Андрея обернулась, студент, ответивший мне, тоже, и все трое принялись с любопытством разглядывать меня. Мой друг Филипп, будучи хирургом, часто имеет дело со студентами-медиками, которые проходят практику в мангеймских лечебных заведениях, и не раз рассказывал мне о том, как прекрасно воспитаны сегодняшние студенты. Сын моей старой подруги Бабс, студент-юрист, вежлив и светски приветлив. Его подружка, изящная молодая теологиня, которую я, как требуют феминистки, назвал «фрау», поправила меня, сообщив, что она «фройляйн». А эти трое, наверное, были социологи. Я сел на четвертый стул.
— А с какого времени она здесь больше не живет?
— Я ничего не знаю ни о какой…
— Это было еще до тебя, — перебила его Андрея. — Лео переехала отсюда год назад. Кажется, куда-то в западную часть города. — Она повернулась ко мне. — У меня нет нового адреса Лео. Но он, по идее, должен быть в канцелярии. Я как раз туда собираюсь. Хотите, пойдем вместе?

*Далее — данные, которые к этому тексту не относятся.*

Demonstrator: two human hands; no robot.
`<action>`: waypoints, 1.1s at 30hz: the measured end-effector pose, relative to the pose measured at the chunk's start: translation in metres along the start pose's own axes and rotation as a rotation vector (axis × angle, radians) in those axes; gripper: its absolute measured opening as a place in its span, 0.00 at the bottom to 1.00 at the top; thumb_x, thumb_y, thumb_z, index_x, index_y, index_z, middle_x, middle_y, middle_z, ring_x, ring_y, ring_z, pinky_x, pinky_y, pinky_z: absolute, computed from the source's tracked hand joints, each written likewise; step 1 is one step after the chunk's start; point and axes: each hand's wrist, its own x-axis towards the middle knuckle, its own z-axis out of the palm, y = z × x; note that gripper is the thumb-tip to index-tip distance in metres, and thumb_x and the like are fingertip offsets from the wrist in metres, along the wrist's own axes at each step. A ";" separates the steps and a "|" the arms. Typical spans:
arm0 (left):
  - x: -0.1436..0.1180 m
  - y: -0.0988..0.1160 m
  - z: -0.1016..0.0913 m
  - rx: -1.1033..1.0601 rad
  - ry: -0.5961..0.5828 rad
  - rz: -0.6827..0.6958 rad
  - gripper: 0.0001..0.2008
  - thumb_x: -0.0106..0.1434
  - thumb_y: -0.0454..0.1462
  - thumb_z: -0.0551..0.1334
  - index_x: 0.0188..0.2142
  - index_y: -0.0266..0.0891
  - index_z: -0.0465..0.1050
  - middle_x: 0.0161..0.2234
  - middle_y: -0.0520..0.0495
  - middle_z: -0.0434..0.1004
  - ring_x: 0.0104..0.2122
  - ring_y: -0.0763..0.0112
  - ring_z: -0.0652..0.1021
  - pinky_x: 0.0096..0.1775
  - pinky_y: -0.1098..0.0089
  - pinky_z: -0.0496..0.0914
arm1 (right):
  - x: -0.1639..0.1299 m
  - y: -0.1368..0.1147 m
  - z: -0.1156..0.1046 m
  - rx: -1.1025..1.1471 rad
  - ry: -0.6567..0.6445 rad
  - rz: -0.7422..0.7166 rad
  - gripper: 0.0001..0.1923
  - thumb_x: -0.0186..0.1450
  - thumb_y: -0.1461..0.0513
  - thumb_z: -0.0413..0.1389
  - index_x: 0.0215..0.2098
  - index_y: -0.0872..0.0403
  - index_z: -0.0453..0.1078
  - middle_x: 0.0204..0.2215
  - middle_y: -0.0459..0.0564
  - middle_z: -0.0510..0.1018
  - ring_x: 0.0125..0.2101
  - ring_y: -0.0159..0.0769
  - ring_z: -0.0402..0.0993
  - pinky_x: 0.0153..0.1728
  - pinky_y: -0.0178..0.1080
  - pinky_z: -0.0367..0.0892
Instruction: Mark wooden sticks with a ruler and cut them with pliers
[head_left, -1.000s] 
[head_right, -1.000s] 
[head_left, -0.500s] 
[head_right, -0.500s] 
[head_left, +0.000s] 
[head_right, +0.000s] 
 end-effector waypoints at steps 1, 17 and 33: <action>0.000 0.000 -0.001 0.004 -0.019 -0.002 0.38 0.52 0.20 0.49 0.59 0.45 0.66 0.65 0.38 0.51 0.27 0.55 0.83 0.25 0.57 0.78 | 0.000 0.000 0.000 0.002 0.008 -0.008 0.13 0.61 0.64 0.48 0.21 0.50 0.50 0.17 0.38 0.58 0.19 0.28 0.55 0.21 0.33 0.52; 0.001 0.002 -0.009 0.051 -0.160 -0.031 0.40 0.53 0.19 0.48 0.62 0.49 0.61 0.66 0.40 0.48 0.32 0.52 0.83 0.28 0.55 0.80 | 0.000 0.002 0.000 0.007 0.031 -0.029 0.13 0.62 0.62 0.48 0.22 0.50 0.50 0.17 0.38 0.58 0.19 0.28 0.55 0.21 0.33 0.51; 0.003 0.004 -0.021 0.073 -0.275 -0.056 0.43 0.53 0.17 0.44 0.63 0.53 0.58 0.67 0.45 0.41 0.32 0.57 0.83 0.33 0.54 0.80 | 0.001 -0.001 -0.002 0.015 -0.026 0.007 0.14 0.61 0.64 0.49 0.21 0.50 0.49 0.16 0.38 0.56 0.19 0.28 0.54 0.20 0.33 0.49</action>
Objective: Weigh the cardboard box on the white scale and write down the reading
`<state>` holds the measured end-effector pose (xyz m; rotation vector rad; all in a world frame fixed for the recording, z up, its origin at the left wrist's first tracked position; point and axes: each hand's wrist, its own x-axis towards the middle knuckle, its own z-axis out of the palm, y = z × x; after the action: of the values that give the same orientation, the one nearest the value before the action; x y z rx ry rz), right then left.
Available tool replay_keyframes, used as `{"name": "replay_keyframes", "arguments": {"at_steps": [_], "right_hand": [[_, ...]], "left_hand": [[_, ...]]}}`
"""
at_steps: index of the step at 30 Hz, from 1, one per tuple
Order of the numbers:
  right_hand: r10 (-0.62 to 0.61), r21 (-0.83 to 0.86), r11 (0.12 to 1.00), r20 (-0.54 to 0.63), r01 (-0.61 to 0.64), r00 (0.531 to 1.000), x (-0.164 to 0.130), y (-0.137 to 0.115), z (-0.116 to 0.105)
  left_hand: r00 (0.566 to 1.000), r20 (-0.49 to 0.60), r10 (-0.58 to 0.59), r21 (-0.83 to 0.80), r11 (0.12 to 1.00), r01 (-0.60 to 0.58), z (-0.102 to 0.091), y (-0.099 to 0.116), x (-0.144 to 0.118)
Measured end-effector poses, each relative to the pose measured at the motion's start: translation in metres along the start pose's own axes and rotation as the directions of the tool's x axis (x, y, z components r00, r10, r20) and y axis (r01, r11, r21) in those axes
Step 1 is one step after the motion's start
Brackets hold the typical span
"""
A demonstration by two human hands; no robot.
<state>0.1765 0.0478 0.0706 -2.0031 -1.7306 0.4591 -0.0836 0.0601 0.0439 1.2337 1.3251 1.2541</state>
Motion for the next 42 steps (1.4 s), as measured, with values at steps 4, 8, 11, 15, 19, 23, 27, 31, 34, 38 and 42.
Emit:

Она шла по лестнице впереди меня. Ее конский хвост подпрыгивал в такт шагам, широкая юбка развевалась. Она была плотной, но миловидной девушкой. Канцелярия оказалась закрытой, было уже около четырех. Мы в нерешительности постояли перед запертой дверью.
— А у вас не найдется фотографии Лео?
Я рассказал ей, что у отца Лео, моего шурина, скоро день рождения. Праздник состоится на Драхенфельсе,[4] приедут и родственники из Дрездена.
— Мне нужно было повидать Лео главным образом потому, что я готовлю фотоальбом со всеми родственниками и друзьями.
Она повела меня в свою комнату. Мы сели на тахту, и она вывалила из картонной обувной коробки, набитой фотографиями, целую студенческую жизнь с карнавалами и вечеринками по случаю сдачи экзаменов, поездками, походами и экскурсиями, демонстрациями, воскресными занятиями кружков и фотографиями друга, охотно позирующего на своем мотоцикле.
— Вот, это она на свадьбе. — Она протянула мне одну из фотографий.
Лео в темно-синей юбке и розоватой блузке сидит в кресле; в правой руке сигарета, левая задумчивым жестом поднесена к щеке; выражение лица сосредоточенное, как будто она внимательно кого-то слушает или за чем-то наблюдает. В облике уже ничего не осталось от девочки — это уже молодая, готовая постоять за себя женщина, в глазах которой читается напряжение.
— Здесь она выходит из бюро регистрации, она была свидетельницей. А здесь мы все идем к Неккару — свадьбу отмечали на речном пароходе.
Метр семьдесят, подумал я, стройная, но не худая; прямая осанка.
— А это где?
Лео выходит из дверей, в джинсах и темном свитере, с сумкой через плечо и пальто на руке. Под глазами у нее круги. Правый прищурен, левая бровь приподнята. Волосы растрепаны, губы сердито сжаты. Мне были знакомы и дверь, и само здание. Но откуда?
— Это было после июньской демонстрации. Ее тогда забрали и поставили на учет в полиции.
Я не мог вспомнить никакой июньской демонстрации. Но зато я узнал здание — это было Гейдельбергское управление полиции.
— Я могу взять обе фотографии?
— И эту тоже?.. — Андрея покачала головой. — Вы же собираетесь порадовать ее отца, а не натравливать его на нее. Зачем же показывать ему эти страсти? Вот эта будет в самый раз. — Она дала мне Лео в кресле, а остальные снимки сунула обратно в коробку. — Если вы не спешите, то можете заглянуть в драгстор[5] — Лео торчала там одно время почти каждый вечер, я видела ее там зимой.